Che tipo di rapporto ha oggi la radio con la città di Bologna?
«Il rapporto con Bologna è molto stretto. Da gennaio, grazie al DAB digitale, la radio copre anche tutta la Lombardia e la Toscana, ma il legame principale rimane con Bologna, la città in cui siamo nati e cresciuti per cinquant’anni. La città non si limita ad ascoltarci come pubblico, anzi, molti ascoltatori partecipano direttamente alla produzione dei contenuti. La comunità diventa parte attiva della radio e non è semplicemente destinataria. Movimenti sociali, centri sociali, sindacati e realtà associative trovano spesso spazio nei nostri programmi».
Il modo di fare radio, o il linguaggio stesso, è cambiato nel tempo?
«Sì, è cambiato molto, soprattutto con l’arrivo della digitalizzazione e di Internet. Un tempo anche la semplice trasmissione della musica richiedeva supporti fisici come vinili, cassette o CD; oggi la musica è completamente digitale e questo ha trasformato profondamente anche l’organizzazione del lavoro. La radio resta il nostro mezzo principale, ma oggi tutte le emittenti sono diventate multimediali: oltre alla trasmissione radiofonica esistono siti web, video e contenuti per diverse piattaforme.
Storicamente la radio è sempre stata un mezzo molto sperimentale dal punto di vista del linguaggio. Basti pensare alla celebre trasmissione di Orson Welles del 1938, La guerra dei mondi, che fece credere a molti ascoltatori che fosse in corso un’invasione aliena. Oggi il linguaggio radiofonico tende spesso ad appiattirsi, ma noi cerchiamo di preservare forme più complesse, come i radiodrammi o altri formati meno convenzionali.
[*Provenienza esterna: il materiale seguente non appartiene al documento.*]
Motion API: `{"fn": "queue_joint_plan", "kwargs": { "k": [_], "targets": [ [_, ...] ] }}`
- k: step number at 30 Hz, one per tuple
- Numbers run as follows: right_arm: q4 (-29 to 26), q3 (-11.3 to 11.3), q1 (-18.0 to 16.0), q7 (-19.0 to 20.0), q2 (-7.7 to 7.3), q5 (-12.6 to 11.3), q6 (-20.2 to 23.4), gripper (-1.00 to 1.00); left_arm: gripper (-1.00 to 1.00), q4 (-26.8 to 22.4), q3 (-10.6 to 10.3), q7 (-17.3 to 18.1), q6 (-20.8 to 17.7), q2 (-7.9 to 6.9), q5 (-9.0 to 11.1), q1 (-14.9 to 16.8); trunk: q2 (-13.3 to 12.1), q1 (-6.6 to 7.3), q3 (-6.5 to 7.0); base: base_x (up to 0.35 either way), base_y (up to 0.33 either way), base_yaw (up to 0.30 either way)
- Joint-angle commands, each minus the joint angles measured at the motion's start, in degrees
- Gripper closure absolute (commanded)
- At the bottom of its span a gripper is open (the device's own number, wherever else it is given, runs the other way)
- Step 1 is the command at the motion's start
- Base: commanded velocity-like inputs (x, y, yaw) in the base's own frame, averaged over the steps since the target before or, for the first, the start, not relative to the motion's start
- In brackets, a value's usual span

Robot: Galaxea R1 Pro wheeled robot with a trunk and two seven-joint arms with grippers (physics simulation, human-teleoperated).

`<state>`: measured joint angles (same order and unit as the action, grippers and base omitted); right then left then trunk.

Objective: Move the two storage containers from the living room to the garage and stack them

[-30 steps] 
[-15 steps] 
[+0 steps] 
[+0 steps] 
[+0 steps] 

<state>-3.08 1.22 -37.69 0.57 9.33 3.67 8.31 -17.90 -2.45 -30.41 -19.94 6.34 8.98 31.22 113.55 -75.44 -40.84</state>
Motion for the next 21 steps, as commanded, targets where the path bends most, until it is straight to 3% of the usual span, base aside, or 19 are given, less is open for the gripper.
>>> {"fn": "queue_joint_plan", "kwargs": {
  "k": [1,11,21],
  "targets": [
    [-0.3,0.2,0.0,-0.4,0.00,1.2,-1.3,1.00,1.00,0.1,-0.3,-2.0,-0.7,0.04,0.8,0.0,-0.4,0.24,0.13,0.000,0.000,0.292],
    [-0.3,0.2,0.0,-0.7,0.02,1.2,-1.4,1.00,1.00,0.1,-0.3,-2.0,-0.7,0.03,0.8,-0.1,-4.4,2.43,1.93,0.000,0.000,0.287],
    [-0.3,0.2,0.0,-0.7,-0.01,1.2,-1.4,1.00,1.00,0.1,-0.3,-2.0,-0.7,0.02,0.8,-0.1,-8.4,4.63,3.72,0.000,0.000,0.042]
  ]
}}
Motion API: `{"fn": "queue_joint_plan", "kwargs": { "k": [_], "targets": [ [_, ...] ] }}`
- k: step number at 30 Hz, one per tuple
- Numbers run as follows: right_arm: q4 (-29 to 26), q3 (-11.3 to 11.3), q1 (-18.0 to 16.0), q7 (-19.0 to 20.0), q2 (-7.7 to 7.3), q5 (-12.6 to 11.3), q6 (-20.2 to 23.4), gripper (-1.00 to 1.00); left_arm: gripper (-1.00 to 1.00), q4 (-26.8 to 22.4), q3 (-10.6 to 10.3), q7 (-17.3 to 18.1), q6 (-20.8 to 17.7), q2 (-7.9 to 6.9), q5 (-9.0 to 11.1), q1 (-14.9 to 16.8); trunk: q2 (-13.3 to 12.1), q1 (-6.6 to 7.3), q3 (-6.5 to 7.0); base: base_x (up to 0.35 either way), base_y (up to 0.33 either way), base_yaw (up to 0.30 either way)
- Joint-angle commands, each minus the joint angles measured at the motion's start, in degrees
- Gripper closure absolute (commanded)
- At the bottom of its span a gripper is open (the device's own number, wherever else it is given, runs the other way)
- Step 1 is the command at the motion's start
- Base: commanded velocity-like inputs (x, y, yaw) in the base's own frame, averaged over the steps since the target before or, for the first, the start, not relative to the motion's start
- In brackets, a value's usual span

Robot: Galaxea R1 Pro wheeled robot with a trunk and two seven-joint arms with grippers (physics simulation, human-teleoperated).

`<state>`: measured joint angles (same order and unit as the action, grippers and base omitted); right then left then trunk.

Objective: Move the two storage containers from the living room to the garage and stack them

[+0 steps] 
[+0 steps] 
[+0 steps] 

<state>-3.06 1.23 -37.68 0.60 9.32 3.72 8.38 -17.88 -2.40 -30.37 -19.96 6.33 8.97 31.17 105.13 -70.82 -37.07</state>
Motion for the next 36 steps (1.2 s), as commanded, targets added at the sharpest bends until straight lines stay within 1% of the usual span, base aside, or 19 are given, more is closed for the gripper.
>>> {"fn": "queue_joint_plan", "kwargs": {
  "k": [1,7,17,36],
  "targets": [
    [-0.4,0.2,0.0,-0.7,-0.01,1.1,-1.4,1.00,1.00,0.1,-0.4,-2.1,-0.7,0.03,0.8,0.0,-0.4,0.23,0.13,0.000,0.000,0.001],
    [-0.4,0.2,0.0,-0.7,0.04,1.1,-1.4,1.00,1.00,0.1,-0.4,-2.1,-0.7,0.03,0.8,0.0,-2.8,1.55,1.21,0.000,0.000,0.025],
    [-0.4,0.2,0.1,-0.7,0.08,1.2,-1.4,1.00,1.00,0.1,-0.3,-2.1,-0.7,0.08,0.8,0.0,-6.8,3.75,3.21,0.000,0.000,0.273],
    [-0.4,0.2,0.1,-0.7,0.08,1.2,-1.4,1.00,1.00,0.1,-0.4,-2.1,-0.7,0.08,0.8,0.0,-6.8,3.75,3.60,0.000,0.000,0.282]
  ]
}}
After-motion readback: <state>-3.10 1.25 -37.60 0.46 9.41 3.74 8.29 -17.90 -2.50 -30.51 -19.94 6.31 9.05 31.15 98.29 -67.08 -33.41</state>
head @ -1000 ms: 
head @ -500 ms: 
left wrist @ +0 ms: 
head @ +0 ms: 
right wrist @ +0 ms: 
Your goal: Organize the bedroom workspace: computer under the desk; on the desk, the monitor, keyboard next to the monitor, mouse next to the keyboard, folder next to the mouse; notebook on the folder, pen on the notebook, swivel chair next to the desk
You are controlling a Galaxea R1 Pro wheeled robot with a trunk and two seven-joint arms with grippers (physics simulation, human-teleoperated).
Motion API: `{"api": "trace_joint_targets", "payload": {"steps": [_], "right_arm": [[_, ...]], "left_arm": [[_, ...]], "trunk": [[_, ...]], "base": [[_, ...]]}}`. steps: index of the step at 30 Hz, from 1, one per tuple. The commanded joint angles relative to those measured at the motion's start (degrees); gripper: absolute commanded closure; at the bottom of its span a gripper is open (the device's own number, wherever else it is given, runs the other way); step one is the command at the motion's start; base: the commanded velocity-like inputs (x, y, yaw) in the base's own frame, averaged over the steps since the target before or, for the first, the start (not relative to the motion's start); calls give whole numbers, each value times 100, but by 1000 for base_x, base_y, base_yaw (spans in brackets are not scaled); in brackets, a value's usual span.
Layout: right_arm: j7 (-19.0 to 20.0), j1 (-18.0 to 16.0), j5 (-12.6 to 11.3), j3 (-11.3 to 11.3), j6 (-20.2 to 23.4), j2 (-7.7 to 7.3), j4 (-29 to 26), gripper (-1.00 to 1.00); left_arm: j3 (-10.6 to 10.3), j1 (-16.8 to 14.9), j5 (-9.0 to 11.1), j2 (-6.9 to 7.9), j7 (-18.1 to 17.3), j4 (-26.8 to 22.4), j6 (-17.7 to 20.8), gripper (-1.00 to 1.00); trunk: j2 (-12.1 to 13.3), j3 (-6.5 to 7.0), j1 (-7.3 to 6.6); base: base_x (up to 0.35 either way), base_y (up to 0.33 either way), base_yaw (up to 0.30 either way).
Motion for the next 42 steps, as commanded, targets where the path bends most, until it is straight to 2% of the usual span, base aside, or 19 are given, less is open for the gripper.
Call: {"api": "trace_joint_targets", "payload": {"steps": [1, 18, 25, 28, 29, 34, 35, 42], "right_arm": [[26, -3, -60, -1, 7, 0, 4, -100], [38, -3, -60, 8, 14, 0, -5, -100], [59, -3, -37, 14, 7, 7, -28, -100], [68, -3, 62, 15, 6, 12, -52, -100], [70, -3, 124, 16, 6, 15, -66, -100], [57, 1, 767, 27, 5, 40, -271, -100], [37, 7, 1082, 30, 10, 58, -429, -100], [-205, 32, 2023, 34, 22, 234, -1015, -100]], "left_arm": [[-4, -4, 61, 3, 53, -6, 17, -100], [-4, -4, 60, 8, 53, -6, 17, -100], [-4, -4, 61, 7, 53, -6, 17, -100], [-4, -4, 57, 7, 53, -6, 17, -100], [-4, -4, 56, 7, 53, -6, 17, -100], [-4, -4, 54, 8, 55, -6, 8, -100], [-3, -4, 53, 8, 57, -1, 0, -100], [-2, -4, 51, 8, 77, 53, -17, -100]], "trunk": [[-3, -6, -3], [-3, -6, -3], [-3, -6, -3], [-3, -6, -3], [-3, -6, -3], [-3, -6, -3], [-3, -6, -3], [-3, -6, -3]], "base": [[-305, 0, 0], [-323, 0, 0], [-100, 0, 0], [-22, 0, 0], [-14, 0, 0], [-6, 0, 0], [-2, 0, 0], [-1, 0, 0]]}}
In generale puntiamo molto sull’approfondimento, non abbiamo le risorse per competere sul piano delle breaking news, ma cerchiamo di offrire spazi di riflessione in un contesto mediatico sempre più veloce».
Quali sono state le sfide più difficili da affrontare per l’emittente?
«Un aspetto fondamentale è che, pur essendo una radio comunitaria, restiamo una radio indipendente. Siamo una cooperativa formata dagli stessi giornalisti che lavorano nella redazione: non abbiamo alle spalle un grande gruppo editoriale che finanzia l’emittente. Gli stipendi ce li paghiamo da soli e questo ci consente di mantenere una reale autonomia editoriale e politica, sia a livello nazionale sia nel rapporto con la città.
La sfida principale, che non è mai stata completamente risolta, è proprio questa. Fare una radio indipendente ha un prezzo: non avere un grande gruppo editoriale alle spalle significa dover trovare continuamente le risorse per mantenere in piedi la struttura. L’indipendenza ha certamente molti vantaggi, ma comporta anche difficoltà. Bisogna impegnarsi costantemente per garantire la sostenibilità economica e spesso andare controcorrente non è economicamente conveniente. D’altra parte, i risultati ottenuti sono frutto esclusivo del nostro lavoro e questo ci garantisce piena libertà nello scegliere i temi di cui occuparci».
Guardando ai prossimi cinquant’anni, cosa dovrebbe cambiare e cosa invece dovrebbe restare uguale?
«Mi piacerebbe che la radio crescesse soprattutto dal punto di vista redazionale. Stiamo iniziando a sperimentare nuove possibilità, ad esempio con il DAB, e sarebbe importante poter ampliare la squadra di persone che lavorano stabilmente. L’obiettivo sarebbe avere più giornalisti e collaboratori in grado di raccontare i territori in cui operano, ampliando la copertura geografica e la capacità di produrre contenuti».